In the policy analysis “The Perfect Firestorm: Bringing Forest Service Wildfire Costs under Control,” O’Toole indicts bad science and bureaucratic growth for sticking Americans with a burgeoning tax bill to fund the Forest Service. The Forest Service’s long history of manipulating research and public opinion to justify increased fire budgets began in 1908, when Congress took the extraordinary step of giving the agency a blank check for fire suppression. While Congress repealed that law in 1978, it continues to give the agency almost anything it requests for fire, and the Forest Service fire managers continue to operate as if there were no spending limits.
The result has been a massive shift in the priorities for national forest management, as some national forests are getting 60 percent or more of their funds from fire programs. Yet research shows that the Forest Service’s one‐size‐fits‐all solution to fire hazards can ecologically damage many forests even as it wastes taxpayers’ money.
“Changes should divorce the agency, or at least its fire program, from Congress’s blank check. They should also decentralize decision making so local decisions will respond to local economic and ecological conditions,” he states.
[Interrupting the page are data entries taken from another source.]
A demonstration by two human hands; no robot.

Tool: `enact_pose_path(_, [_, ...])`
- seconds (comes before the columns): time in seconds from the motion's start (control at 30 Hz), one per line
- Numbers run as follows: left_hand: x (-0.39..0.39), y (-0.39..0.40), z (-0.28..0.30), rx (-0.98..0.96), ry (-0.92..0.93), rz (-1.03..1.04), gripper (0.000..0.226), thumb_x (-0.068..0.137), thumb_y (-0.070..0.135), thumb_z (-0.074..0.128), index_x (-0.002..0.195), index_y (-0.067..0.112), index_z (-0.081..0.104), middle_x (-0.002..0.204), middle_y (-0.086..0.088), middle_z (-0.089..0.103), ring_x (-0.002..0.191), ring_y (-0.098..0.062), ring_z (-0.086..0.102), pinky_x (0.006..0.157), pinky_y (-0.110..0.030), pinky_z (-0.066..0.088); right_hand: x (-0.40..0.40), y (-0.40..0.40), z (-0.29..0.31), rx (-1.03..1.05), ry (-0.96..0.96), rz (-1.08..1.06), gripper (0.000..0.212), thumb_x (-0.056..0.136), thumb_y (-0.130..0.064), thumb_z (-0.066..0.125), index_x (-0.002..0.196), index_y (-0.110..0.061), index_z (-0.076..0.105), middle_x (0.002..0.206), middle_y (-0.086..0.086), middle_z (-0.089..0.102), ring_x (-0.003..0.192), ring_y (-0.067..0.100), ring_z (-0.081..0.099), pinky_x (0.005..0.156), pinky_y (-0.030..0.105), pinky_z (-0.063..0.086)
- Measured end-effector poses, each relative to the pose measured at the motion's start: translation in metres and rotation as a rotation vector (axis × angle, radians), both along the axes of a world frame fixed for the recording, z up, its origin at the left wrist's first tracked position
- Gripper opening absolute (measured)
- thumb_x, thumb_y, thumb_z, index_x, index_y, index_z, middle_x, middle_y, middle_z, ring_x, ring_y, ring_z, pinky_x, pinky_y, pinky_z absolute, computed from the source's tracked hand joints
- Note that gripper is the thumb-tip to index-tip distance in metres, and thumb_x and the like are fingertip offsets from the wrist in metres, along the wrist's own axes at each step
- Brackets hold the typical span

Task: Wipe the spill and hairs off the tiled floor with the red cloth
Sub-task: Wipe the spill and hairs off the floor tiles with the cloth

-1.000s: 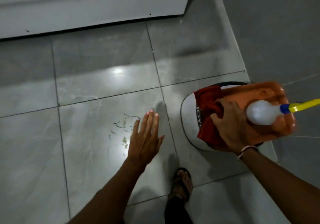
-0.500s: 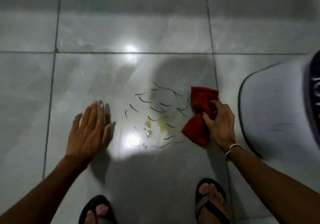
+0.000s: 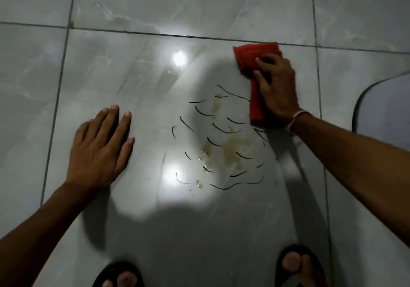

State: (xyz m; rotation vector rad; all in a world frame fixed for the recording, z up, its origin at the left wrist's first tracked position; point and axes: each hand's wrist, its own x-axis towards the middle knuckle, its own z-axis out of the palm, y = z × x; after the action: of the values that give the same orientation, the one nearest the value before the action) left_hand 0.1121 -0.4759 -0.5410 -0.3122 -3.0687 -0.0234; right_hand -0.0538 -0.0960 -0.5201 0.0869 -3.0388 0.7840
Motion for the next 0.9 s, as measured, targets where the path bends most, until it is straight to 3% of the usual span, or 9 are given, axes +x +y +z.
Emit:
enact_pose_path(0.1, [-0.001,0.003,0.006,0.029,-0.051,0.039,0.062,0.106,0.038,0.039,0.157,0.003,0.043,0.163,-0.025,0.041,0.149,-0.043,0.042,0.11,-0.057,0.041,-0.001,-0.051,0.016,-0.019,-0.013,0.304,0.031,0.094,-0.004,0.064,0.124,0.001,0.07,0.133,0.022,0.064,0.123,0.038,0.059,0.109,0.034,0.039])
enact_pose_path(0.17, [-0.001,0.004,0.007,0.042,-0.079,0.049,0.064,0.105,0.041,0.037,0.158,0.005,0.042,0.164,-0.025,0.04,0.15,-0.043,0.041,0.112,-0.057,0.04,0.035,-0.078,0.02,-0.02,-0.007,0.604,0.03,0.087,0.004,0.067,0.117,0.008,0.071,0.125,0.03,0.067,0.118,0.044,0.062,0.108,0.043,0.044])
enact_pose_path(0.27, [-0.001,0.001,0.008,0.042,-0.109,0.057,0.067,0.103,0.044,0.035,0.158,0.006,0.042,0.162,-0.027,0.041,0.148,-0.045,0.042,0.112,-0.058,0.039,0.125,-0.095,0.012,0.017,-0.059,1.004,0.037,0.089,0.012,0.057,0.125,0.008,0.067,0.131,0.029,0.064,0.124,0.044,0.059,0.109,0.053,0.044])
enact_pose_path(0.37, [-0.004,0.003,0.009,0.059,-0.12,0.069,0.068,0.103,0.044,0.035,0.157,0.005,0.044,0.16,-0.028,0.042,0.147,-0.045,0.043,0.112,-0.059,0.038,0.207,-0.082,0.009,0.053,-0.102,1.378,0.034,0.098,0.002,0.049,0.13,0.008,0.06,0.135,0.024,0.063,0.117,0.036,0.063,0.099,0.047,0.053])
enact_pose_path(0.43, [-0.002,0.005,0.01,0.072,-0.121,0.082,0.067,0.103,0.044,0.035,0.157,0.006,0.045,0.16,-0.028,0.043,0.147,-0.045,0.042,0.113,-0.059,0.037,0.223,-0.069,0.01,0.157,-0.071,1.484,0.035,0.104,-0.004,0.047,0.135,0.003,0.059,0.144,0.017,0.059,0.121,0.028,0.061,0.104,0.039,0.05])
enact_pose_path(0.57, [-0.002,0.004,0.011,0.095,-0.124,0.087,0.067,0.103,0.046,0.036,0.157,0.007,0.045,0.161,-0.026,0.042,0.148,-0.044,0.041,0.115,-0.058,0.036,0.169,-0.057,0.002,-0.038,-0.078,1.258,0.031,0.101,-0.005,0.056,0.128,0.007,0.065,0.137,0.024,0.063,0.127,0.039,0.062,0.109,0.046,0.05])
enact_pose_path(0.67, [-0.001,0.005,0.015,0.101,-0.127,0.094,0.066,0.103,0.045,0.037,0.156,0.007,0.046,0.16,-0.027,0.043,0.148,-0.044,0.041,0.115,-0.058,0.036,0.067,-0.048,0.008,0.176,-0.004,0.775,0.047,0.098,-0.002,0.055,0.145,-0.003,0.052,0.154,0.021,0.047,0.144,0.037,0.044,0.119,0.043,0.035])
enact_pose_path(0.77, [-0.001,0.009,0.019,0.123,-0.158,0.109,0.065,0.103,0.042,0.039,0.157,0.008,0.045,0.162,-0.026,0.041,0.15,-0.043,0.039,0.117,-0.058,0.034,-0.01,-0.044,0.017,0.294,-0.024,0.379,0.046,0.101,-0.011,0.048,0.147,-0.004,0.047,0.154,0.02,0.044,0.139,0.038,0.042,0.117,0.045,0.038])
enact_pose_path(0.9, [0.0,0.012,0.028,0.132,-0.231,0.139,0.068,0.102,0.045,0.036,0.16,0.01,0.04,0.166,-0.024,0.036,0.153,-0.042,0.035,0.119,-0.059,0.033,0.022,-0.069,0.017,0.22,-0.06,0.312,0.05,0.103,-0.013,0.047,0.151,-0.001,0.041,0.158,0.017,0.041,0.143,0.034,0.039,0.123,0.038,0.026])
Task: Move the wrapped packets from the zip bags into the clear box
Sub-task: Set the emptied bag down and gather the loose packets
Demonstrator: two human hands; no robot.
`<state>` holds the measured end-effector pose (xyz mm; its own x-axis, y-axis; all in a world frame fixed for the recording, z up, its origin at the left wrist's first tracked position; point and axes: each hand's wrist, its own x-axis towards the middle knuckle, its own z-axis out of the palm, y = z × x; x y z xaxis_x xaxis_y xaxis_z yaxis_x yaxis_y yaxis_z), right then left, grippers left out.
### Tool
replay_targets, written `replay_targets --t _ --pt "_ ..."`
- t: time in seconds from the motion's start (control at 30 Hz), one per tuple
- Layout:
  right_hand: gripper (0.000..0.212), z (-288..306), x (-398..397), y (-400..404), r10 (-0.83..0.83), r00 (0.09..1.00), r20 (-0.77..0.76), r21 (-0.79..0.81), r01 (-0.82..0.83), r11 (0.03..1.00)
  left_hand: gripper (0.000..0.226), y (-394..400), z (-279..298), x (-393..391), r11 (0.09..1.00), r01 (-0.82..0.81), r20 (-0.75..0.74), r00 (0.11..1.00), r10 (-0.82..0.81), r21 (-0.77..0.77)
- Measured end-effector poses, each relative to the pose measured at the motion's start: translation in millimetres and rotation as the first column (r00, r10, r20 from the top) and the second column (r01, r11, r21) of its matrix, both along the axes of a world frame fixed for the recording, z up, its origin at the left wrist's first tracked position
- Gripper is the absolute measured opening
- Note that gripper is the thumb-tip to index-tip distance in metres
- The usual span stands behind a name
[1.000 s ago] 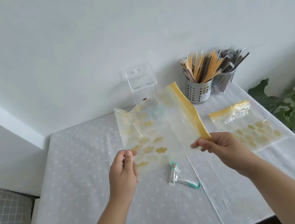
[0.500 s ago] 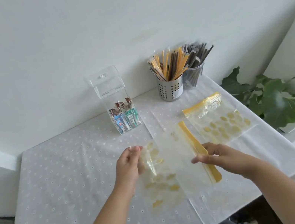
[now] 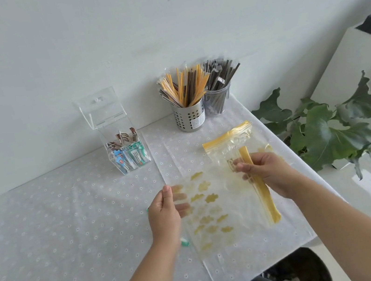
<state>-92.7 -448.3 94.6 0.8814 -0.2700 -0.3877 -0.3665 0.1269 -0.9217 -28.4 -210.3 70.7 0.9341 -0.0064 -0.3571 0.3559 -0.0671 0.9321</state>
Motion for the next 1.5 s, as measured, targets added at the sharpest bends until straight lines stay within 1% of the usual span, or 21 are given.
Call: replay_targets --t 0.1,0.17,0.2,0.27,0.37,0.43,0.5,0.57,0.6,0.63,0.7,0.77,0.87,1.0,1.07,1.17,1.2,1.27,1.37,1.43,1.5 --pt "0.059 -5.8 -13.2 -16.3 0.308 0.943 -0.122 -0.019 -0.313 0.95 0.033 -9.8 -8.4 -7.2 0.981 -0.15 -0.145 0.981 0.132 -0.122" --pt "0.072 -15.9 -23.1 -23.7 0.36 0.91 -0.206 -0.03 -0.374 0.927 0.032 -10.6 -12.5 -8.1 0.967 -0.193 -0.199 0.967 0.158 -0.168" --pt "0.072 -19.3 -25.5 -26.7 0.349 0.907 -0.236 -0.063 -0.372 0.926 0.031 -10.5 -13.8 -8.7 0.967 -0.187 -0.215 0.965 0.149 -0.171" --pt "0.063 -21.5 -20.5 -37.6 0.307 0.907 -0.29 -0.228 -0.377 0.898 0.026 -9.6 -17.0 -11.7 0.981 -0.125 -0.23 0.969 0.088 -0.15" --pt "0.039 -16.5 12.6 -63.0 0.178 0.923 -0.342 -0.545 -0.35 0.762 0.015 -5.9 -24.8 -19.6 0.999 0.034 -0.23 0.972 -0.041 -0.035" --pt "0.019 -12.5 40.9 -72.7 0.079 0.95 -0.301 -0.701 -0.277 0.657 0.011 -5.4 -29.8 -29.3 0.981 0.186 -0.263 0.95 -0.168 0.046" --pt "0.011 -13.5 63.3 -68.8 0.044 0.973 -0.226 -0.84 -0.218 0.497 0.013 -10.3 -32.6 -41.5 0.927 0.36 -0.323 0.895 -0.309 0.11" --pt "0.018 -19.9 75.4 -53.1 0.061 0.983 -0.173 -0.934 -0.183 0.306 0.017 -19.5 -36.9 -52.7 0.835 0.523 -0.37 0.819 -0.438 0.17" --pt "0.022 -26.1 77.3 -42.1 0.076 0.985 -0.157 -0.948 -0.171 0.267 0.02 -24.8 -40.8 -56.9 0.772 0.595 -0.378 0.783 -0.494 0.224" --pt "0.024 -34.6 75.8 -29.6 0.092 0.982 -0.164 -0.944 -0.183 0.274 0.022 -29.9 -44.5 -59.9 0.695 0.657 -0.378 0.747 -0.547 0.292" --pt "0.03 -58.7 63.6 -5.3 0.112 0.964 -0.241 -0.904 -0.265 0.336 0.025 -37.4 -54.5 -61.0 0.544 0.736 -0.394 0.676 -0.623 0.402" --pt "0.041 -85.9 43.8 10.8 0.117 0.927 -0.357 -0.847 -0.374 0.378 0.027 -39.4 -62.0 -55.6 0.47 0.771 -0.42 0.632 -0.651 0.43" --pt "0.052 -119.7 13.1 14.5 0.155 0.848 -0.507 -0.756 -0.524 0.391 0.03 -30.0 -69.2 -43.9 0.485 0.754 -0.414 0.652 -0.635 0.443" --pt "0.054 -138.8 -4.2 -0.6 0.19 0.793 -0.579 -0.718 -0.606 0.342 0.025 2.8 -74.2 -28.9 0.558 0.646 -0.332 0.756 -0.565 0.521" --pt "0.055 -137.0 -1.9 0.5 0.182 0.804 -0.566 -0.724 -0.59 0.358 0.019 25.2 -72.5 -20.6 0.613 0.541 -0.264 0.832 -0.487 0.576" --pt "0.052 -123.2 8.4 23.5 0.15 0.875 -0.461 -0.798 -0.482 0.362 0.01 61.4 -69.9 -3.9 0.67 0.371 -0.148 0.918 -0.367 0.642" --pt "0.049 -117.3 10.9 33.2 0.179 0.891 -0.417 -0.823 -0.453 0.343 0.009 69.5 -68.4 2.8 0.669 0.334 -0.116 0.93 -0.349 0.664" --pt "0.04 -107.8 17.6 60.8 0.348 0.869 -0.351 -0.837 -0.458 0.301 0.012 87.3 -70.8 17.2 0.651 0.284 -0.077 0.942 -0.328 0.704" --pt "0.031 -101.2 26.3 110.6 0.597 0.724 -0.346 -0.789 -0.569 0.234 0.031 101.5 -78.9 32.8 0.598 0.315 -0.142 0.937 -0.319 0.737" --pt "0.034 -102.4 31.0 140.4 0.632 0.659 -0.408 -0.742 -0.643 0.192 0.036 102.7 -83.7 36.2 0.565 0.368 -0.194 0.918 -0.345 0.739" --pt "0.036 -109.1 35.3 159.3 0.601 0.656 -0.457 -0.729 -0.663 0.169 0.032 100.4 -86.7 35.7 0.524 0.405 -0.202 0.893 -0.402 0.749"
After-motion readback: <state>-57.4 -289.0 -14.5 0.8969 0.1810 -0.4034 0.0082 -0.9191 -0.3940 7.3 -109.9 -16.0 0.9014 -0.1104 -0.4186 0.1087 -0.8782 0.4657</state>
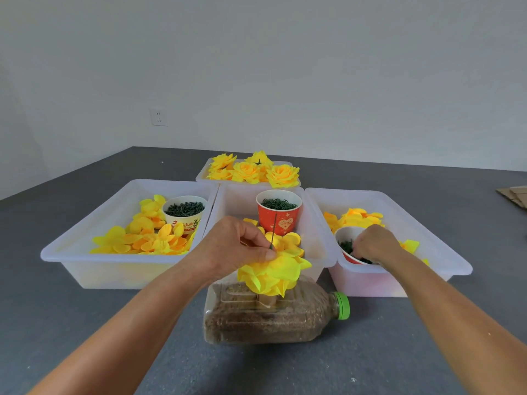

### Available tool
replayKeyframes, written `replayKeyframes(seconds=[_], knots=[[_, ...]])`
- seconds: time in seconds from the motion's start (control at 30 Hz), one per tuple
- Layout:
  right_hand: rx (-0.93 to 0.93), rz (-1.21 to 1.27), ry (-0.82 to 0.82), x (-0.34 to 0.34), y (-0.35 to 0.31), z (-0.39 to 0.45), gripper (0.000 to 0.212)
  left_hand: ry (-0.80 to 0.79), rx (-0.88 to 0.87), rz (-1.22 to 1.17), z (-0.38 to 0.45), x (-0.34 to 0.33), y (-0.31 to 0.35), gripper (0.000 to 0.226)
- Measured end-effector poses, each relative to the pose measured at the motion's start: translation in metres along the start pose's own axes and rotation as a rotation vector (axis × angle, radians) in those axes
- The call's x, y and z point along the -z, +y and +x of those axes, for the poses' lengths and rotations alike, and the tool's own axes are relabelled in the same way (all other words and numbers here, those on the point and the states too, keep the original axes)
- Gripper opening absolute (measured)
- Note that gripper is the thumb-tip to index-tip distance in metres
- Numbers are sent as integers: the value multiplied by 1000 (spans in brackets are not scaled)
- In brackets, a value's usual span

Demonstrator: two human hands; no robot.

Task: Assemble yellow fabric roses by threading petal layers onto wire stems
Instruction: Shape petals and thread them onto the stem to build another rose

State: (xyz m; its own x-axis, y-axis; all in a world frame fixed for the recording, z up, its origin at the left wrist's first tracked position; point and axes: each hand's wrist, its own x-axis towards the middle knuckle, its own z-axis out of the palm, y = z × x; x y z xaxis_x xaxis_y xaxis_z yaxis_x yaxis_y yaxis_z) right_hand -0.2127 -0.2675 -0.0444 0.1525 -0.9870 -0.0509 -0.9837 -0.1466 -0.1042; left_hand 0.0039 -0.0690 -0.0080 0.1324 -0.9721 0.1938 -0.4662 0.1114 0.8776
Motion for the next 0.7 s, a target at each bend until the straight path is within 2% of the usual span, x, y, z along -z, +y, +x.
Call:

Different forests have different levels of susceptibility to severe fires, and some ecologists believe “more fires ought to be allowed to burn in the national forests.” Extremely volatile fires only pose a threat to approximately 15 percent of national forests.
While the Forest Service is presently attempting an exercise to contain its fire costs, O’Toole dismisses this strategy as “little more than another piece of red tape that is likely to increase, not reduce, firefighting costs.” O’Toole suggests several solutions in order to rein in the Forest Service’s costs while keeping American forests healthy: The agency could provide insurance incentives to homeowners who take effective measures to fireproof their property; it could allow the forest managements to buy insurance rather than providing unlimited public funds to recoup losses.
Finally, the Forest Service, ineffective and expensive as it is, could be abolished. Firefighting duties in America’s forests could become the province of the states or private industry, while taxpayers would no longer have to support a colossal and wasteful federal agency.